IN, OUT. IN, OUT.
It's the only way to get through it.
The screeching. The wailing. The whining. The "NO!", over and over and over again.
Repeat slowly to yourself: "you are not given anything you cannot handle", followed by, "this too shall pass". Cliche? Yup. These lovely little isms are over used for good reason. They provide a sense of relief in moments where I want to throw myself on the floor and throw an embarrassing-style fit to expel some of the frustrated energy that is threatening to blow my Mommy-cover.

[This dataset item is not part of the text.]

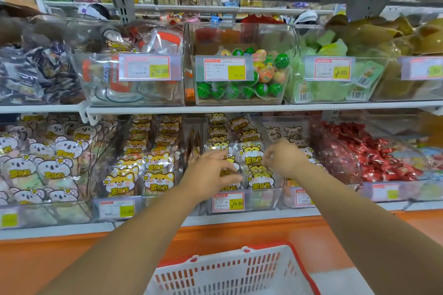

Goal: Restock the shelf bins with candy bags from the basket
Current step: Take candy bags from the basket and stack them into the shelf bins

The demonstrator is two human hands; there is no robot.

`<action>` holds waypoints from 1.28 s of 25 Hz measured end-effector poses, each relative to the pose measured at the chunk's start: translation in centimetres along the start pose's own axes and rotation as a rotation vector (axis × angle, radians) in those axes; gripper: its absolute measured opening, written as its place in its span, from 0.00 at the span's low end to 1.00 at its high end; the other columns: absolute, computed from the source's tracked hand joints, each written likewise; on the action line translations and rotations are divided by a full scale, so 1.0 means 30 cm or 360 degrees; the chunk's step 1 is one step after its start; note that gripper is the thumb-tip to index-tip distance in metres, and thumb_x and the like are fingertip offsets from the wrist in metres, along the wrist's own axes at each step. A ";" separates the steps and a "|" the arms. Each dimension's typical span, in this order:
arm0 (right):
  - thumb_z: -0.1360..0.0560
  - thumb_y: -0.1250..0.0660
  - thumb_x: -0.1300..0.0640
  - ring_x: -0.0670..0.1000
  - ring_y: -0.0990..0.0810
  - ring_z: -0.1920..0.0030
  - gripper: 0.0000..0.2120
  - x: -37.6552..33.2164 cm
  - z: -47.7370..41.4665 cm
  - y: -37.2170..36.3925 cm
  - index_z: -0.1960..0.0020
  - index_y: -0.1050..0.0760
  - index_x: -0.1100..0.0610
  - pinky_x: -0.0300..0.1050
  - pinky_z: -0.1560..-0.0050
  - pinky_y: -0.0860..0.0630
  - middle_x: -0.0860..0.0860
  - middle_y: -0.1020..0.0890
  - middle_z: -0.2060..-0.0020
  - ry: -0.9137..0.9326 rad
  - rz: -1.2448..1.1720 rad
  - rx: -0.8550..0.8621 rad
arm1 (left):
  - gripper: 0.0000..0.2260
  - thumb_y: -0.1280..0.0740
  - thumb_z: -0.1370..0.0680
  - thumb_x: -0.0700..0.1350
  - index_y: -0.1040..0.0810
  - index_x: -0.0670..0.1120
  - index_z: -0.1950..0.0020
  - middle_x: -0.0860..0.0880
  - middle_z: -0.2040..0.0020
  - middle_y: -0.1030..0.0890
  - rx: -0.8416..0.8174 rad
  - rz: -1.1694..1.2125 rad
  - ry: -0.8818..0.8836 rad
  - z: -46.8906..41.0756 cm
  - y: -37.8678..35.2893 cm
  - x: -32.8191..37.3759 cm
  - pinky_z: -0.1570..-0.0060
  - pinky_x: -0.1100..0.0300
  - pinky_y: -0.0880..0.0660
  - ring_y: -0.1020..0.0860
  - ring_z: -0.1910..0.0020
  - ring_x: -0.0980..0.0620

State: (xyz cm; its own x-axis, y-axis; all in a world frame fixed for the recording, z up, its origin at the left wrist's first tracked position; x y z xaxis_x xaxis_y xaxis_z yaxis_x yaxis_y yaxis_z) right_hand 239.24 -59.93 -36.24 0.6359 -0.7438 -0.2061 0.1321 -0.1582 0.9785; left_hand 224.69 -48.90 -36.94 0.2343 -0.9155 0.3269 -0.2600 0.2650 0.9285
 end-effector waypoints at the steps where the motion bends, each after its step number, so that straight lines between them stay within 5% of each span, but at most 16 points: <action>1: 0.22 0.38 0.52 0.59 0.25 0.44 0.10 0.005 -0.008 0.002 0.48 0.20 0.54 0.53 0.43 0.24 0.56 0.29 0.40 0.0010 -0.0060 0.0072 | 0.14 0.35 0.24 0.63 0.17 0.59 0.46 0.56 0.24 0.36 -0.0011 -0.0025 -0.0001 0.001 -0.011 -0.006 0.27 0.42 0.47 0.42 0.24 0.53; 6: 0.22 0.35 0.51 0.55 0.22 0.48 0.05 0.025 -0.010 0.000 0.55 0.23 0.49 0.46 0.51 0.26 0.53 0.26 0.41 0.0076 -0.0370 0.0202 | 0.12 0.36 0.22 0.59 0.17 0.54 0.51 0.59 0.40 0.21 0.0224 -0.0101 0.0050 -0.016 -0.001 -0.031 0.32 0.51 0.39 0.33 0.33 0.56; 9: 0.23 0.33 0.50 0.54 0.26 0.38 0.02 0.023 0.029 0.030 0.54 0.23 0.45 0.48 0.42 0.29 0.53 0.26 0.36 0.0159 -0.0595 0.0271 | 0.13 0.35 0.22 0.59 0.18 0.55 0.46 0.60 0.35 0.25 0.0272 -0.0103 0.0110 -0.007 0.013 -0.026 0.33 0.54 0.42 0.35 0.31 0.56; 12: 0.23 0.33 0.47 0.56 0.41 0.25 0.04 0.035 0.082 0.005 0.57 0.23 0.43 0.54 0.28 0.40 0.54 0.38 0.26 0.0158 -0.0612 0.0119 | 0.14 0.35 0.22 0.59 0.22 0.58 0.38 0.58 0.26 0.34 0.0337 -0.0076 0.0070 0.026 0.023 -0.002 0.27 0.49 0.47 0.41 0.26 0.55; 15: 0.24 0.32 0.46 0.58 0.46 0.23 0.06 0.039 0.112 -0.075 0.50 0.21 0.45 0.57 0.28 0.39 0.56 0.47 0.23 0.0099 -0.0491 -0.0102 | 0.15 0.42 0.19 0.58 0.26 0.59 0.33 0.58 0.23 0.40 0.0279 -0.0192 0.0003 0.039 -0.011 0.020 0.24 0.47 0.55 0.45 0.23 0.56; 19: 0.24 0.32 0.52 0.57 0.42 0.24 0.06 0.037 0.116 -0.076 0.59 0.24 0.45 0.51 0.33 0.34 0.57 0.43 0.24 0.0072 -0.0575 0.0040 | 0.14 0.45 0.17 0.54 0.23 0.58 0.36 0.58 0.23 0.39 0.0244 -0.0147 0.0021 0.033 -0.040 0.011 0.25 0.48 0.61 0.46 0.23 0.57; 21: 0.24 0.33 0.52 0.57 0.31 0.32 0.07 0.036 0.110 -0.053 0.61 0.24 0.46 0.50 0.39 0.29 0.57 0.35 0.28 0.0090 -0.0666 0.0094 | 0.14 0.42 0.17 0.53 0.23 0.57 0.35 0.56 0.23 0.38 0.0306 0.0016 -0.0020 0.045 -0.040 0.007 0.25 0.50 0.63 0.46 0.22 0.56; 23: 0.23 0.34 0.51 0.54 0.25 0.45 0.05 0.048 0.098 0.001 0.58 0.24 0.48 0.47 0.47 0.28 0.55 0.26 0.36 0.0101 -0.0778 0.0276 | 0.13 0.40 0.18 0.51 0.23 0.55 0.34 0.54 0.23 0.37 0.0358 0.0186 -0.0085 0.056 -0.027 -0.006 0.24 0.51 0.60 0.46 0.22 0.55; 26: 0.22 0.36 0.48 0.54 0.23 0.45 0.10 0.052 0.063 -0.021 0.46 0.21 0.51 0.49 0.44 0.26 0.56 0.25 0.36 0.0057 -0.0706 0.0245 | 0.12 0.38 0.19 0.50 0.21 0.53 0.37 0.54 0.24 0.36 0.0435 0.0349 -0.0030 0.076 0.024 -0.064 0.25 0.55 0.49 0.45 0.23 0.55; 30: 0.22 0.36 0.56 0.63 0.20 0.54 0.11 0.052 0.054 -0.062 0.54 0.21 0.64 0.45 0.60 0.28 0.63 0.19 0.47 -0.0084 -0.0899 0.0212 | 0.11 0.37 0.19 0.51 0.19 0.52 0.40 0.55 0.24 0.36 0.0358 0.0275 0.0010 0.079 0.009 -0.066 0.26 0.57 0.48 0.45 0.23 0.55; 32: 0.22 0.34 0.57 0.61 0.20 0.51 0.07 0.043 0.065 -0.026 0.57 0.22 0.59 0.46 0.59 0.28 0.59 0.17 0.51 -0.0048 -0.1006 0.0358 | 0.10 0.37 0.19 0.50 0.17 0.51 0.43 0.55 0.25 0.34 0.0407 0.0237 0.0056 0.070 0.003 -0.069 0.28 0.58 0.47 0.43 0.24 0.55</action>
State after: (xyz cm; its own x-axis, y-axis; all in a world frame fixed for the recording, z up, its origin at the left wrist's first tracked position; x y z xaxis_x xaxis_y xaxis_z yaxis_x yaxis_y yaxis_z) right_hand 238.47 -62.02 -37.29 0.4660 -0.4808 -0.7427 0.3083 -0.6986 0.6457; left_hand 222.22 -47.62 -37.90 0.2070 -0.8601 0.4662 -0.5206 0.3066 0.7969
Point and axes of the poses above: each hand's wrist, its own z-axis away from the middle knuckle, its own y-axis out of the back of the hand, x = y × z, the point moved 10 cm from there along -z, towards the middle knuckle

The good times are good. Like, really good. I can light a Super Wal-Mart with my proud beaming. The good times fill my cup and make a sloppy mess on the floor as it spills over and we slosh around in the glory of learning together, reading together and running wild through supermarket aisles together. For my purposes today you can go ahead and equate the word 'good' with "not throwing a seemingly nothing-induced fit of epic proportions".
This fit has many faces and is rarely preceded by an event that one would say is fit-worthy. It shows up with a hearty, "What the hell?" and as many longs breathes coupled with slow eye blinkings as it takes to get through the mess with out causing physical harm. I've been successful 100% of the time. I am mother, just try me.
Under my calm, composed exterior I am freaking out. I wonder if this one is gonna last only a few minutes and just fizzle out into happiness again ("What the?") or if it'll be the one that breaks me. The one where I cry too.
The new screechy sound that she has discovered doesn't help. I imagine it was by accident, during a particularly intense roiling of emotions that she came upon this sound that made me wonder if she was seizing or possessed or some such frightfulness. She wasn't (well, I suppose I don't know for a fact that she wan't possessed). And since that day, oh happy day, she whips out that lovely tune whenever the fit strikes her.
Most recently these displays include falling to the ground, throwing things, flailing feet (hey, when you're strapped into a car seat, you do what you can) and loud, loud screaming.
My signature move is non-reaction. Oh, man is it a challenge. Part of my philosophy is to let her have her feelings instead of telling her she can't experience them (making her stop doing what she is doing- short of hurting someone/thing) by interacting with her non-reactively and inquiring as to what is going on for her. It may not be everyone's cup of tea- but it works really well for us. The way I see it, she gets acknowledged for her feelings and feels paid attention to and loved. This gives the reason for the season (er...'fit') no more fuel, and off we go!
Reaction. Therein lies the rainbow colored sloth in the room. My internal reaction is everything I've already said and it ain't no picnic.
Whoever said parenting wasn't for sissy's was a gal-danged wordsmith.